We are running out of options, but the reason for this is more nuanced than some might assume.

The core drivers of state failure in Yemen are neither Islamists, al-Qaeda jihadists, nor Houthis: they are structural, systemic, and ultimately, civilisational.

Welcome to the post-oil future

Yemen’s story is one of protracted, inexorable collapse. Around 2001, Yemen’s oil production reached its peak, since then declining from 450,000 barrels per day (bbd), to 259,000 bpd in 2010, and as of last year hitting 100,000 bpd. Production is expected to plummet to zero in two years.

This has led to a drastic decline in Yemen’s oil exports, which has eaten into government revenues, 75 percent of which depend on oil exports. Oil revenues also account for 90 percent of the government’s foreign exchange reserves. The decline in post-peak Yemen revenues has reduced the government’s capacity to sustain even basic social investments.

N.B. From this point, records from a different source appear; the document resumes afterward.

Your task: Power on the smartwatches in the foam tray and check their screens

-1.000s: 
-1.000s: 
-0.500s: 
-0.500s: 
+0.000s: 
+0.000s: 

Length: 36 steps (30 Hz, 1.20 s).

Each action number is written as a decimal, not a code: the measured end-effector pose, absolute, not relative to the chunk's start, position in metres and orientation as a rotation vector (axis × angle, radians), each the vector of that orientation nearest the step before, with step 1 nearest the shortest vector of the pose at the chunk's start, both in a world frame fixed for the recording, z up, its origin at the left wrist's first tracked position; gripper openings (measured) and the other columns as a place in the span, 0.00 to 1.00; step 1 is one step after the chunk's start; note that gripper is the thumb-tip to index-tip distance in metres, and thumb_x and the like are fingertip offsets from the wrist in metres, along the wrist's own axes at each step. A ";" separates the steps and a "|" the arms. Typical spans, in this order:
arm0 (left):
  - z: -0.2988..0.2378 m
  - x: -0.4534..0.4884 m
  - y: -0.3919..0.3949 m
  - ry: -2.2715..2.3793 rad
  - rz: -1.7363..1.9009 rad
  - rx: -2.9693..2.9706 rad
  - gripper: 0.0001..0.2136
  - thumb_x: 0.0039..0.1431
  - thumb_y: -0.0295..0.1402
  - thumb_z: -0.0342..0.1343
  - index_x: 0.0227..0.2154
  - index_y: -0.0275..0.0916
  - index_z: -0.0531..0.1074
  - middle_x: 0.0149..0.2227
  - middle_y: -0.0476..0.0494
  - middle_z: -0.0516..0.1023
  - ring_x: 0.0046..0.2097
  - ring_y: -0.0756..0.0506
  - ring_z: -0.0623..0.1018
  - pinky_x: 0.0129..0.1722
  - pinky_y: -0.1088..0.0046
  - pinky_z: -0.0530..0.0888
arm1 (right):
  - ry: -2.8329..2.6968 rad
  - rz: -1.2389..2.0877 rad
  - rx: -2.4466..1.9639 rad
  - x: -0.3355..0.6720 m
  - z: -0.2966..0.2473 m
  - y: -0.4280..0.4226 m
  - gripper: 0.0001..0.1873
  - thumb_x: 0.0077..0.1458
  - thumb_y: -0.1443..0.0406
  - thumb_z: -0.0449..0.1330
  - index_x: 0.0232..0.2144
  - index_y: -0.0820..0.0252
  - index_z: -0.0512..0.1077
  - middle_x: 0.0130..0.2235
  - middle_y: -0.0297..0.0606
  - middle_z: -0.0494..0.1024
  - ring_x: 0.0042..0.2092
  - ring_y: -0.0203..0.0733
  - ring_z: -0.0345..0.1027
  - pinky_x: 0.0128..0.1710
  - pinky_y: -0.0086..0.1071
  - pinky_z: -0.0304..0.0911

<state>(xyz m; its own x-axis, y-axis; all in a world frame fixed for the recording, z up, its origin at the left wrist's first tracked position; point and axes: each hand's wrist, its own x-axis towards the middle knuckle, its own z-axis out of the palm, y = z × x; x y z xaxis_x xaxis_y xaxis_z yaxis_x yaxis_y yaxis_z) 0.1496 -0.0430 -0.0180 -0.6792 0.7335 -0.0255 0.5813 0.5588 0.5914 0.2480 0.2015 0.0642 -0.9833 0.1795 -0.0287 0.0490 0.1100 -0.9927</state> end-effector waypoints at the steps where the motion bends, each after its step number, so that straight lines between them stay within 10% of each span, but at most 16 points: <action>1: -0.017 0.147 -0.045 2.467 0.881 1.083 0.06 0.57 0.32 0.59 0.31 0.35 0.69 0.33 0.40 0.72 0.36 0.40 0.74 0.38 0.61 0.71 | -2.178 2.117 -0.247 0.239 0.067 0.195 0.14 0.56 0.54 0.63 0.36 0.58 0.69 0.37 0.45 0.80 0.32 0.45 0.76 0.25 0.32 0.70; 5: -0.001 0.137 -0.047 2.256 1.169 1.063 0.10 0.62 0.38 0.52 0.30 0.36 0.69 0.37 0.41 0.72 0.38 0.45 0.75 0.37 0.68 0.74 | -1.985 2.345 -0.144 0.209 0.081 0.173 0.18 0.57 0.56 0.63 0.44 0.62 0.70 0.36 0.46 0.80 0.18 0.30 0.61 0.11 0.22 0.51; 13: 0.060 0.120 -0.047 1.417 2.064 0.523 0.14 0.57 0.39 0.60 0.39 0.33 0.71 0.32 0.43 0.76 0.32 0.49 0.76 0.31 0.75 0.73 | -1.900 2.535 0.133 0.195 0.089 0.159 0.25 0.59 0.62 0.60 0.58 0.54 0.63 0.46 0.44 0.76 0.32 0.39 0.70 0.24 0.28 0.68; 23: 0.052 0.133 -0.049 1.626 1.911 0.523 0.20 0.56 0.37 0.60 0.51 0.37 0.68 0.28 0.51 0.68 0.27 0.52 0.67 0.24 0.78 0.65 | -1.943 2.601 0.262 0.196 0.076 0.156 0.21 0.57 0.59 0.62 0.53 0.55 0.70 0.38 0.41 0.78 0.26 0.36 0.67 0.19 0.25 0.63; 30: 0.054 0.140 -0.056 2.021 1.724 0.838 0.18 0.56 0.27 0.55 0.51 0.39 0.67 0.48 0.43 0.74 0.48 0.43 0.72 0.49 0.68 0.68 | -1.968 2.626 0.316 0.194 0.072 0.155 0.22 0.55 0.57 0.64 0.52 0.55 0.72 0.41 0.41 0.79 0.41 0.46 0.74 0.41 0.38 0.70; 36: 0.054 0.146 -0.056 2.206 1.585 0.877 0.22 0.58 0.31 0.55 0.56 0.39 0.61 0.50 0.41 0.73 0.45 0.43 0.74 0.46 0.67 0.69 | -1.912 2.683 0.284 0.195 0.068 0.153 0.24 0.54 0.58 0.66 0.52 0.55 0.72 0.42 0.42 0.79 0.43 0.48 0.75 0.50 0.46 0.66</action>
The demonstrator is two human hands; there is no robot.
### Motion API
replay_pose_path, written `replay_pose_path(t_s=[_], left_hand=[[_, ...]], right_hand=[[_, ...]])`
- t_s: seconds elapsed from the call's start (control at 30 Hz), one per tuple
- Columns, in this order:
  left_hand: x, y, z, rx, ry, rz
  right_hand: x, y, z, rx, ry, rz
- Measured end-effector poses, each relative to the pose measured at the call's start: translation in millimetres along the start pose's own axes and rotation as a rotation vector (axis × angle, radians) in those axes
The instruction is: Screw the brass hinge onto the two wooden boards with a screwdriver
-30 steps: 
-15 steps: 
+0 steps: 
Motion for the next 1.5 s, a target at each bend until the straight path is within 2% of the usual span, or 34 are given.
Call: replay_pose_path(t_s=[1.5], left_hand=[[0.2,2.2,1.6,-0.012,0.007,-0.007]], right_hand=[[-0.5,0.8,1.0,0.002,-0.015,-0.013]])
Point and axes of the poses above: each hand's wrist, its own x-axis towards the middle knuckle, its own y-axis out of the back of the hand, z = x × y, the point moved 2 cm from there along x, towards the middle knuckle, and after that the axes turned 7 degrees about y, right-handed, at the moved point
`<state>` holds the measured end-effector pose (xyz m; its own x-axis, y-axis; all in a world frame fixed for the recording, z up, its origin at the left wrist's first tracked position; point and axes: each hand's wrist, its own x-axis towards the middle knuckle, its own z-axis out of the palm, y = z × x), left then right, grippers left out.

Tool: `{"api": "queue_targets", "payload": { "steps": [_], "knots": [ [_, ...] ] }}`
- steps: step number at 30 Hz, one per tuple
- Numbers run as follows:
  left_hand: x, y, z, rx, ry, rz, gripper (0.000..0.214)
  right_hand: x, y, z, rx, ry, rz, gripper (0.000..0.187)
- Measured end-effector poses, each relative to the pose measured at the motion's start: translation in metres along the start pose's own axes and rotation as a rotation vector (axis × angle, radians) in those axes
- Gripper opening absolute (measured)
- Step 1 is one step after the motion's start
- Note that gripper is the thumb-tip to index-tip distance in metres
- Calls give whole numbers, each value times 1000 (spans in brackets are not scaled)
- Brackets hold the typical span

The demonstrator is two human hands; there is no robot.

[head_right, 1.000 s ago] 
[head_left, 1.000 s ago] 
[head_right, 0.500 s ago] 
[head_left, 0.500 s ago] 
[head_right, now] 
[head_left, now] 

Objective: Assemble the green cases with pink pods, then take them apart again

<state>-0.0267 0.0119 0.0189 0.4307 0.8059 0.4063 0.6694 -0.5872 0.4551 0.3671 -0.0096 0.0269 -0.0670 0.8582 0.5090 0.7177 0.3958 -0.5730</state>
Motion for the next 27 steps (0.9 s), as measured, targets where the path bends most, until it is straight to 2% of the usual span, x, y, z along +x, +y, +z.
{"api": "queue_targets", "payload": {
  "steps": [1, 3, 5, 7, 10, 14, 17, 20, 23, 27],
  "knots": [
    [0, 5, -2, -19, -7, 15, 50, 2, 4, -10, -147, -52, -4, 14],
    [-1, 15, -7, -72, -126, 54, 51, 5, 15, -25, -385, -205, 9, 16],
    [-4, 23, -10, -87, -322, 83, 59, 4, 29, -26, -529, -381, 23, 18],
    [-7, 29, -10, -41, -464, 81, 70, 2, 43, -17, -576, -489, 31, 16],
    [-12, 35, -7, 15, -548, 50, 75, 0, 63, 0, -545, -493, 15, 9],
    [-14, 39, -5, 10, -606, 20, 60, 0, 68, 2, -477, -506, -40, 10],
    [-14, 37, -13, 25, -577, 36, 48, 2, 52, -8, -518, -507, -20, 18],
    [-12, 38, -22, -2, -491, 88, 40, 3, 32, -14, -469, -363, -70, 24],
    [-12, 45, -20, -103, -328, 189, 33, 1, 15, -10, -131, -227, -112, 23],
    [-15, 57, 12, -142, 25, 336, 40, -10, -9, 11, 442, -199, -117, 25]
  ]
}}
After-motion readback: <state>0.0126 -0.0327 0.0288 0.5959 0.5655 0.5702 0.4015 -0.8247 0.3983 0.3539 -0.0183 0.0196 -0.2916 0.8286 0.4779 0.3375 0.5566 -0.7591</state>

Things are looking bad now: but when the oil runs out, with no planning or investment in generating another meaningful source of government revenue, the capacity to sustain a viable state-structure will completely collapse.

Water woes

It’s not just oil that’s disappearing in Yemen: it’s water. Yemen is one of the most water-scarce countries in the world. In 2012, the average Yemeni had access to just 140 cubic metres of water a year for all uses, compared to the regional average of less than 1,000 cubic metres—which is still well below adequate levels. Now in 2015, Yemenis have as little as 86 cubic metres of renewable water sources left per person per year.

The water situation in Yemen today is catastrophic by any reasonable standard. In many cities people have only sporadic access to running water every other week or so. In coming years, Sanaa could become the first capital in the world to effectively run out of water.

Climate change has already played a role in aggravating regional water scarcity. From 1974 to 2004, the Arab world experienced rises in surface air temperature ranging from 0.2 to 2 degrees Celsius (C). Forecasting models generally project a hotter, drier, less predictable climate that could produce a 20-30 percent drop in water run-off in the region by 2050, mainly due to rising temperatures and lower precipitation.

According to the World Bank, while “climate change-induced alterations of rainfall” have worsened Yemen’s aridity, this has been compounded by the rapid growth in demand due to the “extension and intensification of agriculture; and fast growth in urban centres.”

Demographic disaster

At about 25 million people, Yemen has a relatively small population. But its rate of growth is exorbitantly high. More than half the population is under the age of 18 and by mid-century its size is expected to nearly double.

Last year, at a conference organised jointly by the National Population Council in Sanaa and the UN Population Fund, experts and officials warned that within the next decade, these demographic trends would demolish the government’s ability to meet the population’s basic needs in education, health and other essential public services.

But that warning is transpiring now. Over half the Yemeni population live below the poverty line, and unemployment is at 40 percent generally, and 60 percent for young people. Meanwhile, as these crises have fuelled ongoing conflicts throughout the country, the resulting humanitarian crisis has affected some 15 million people.

A major impact of the high rate of population growth has been in the expansion of qat cultivation. With few economic opportunities, increasing numbers of Yemenis have turned to growing and selling the mild narcotic, which has accelerated water use to around 3.9 billion cubic metres (bcm), against a renewable supply of just 2.5 bcm.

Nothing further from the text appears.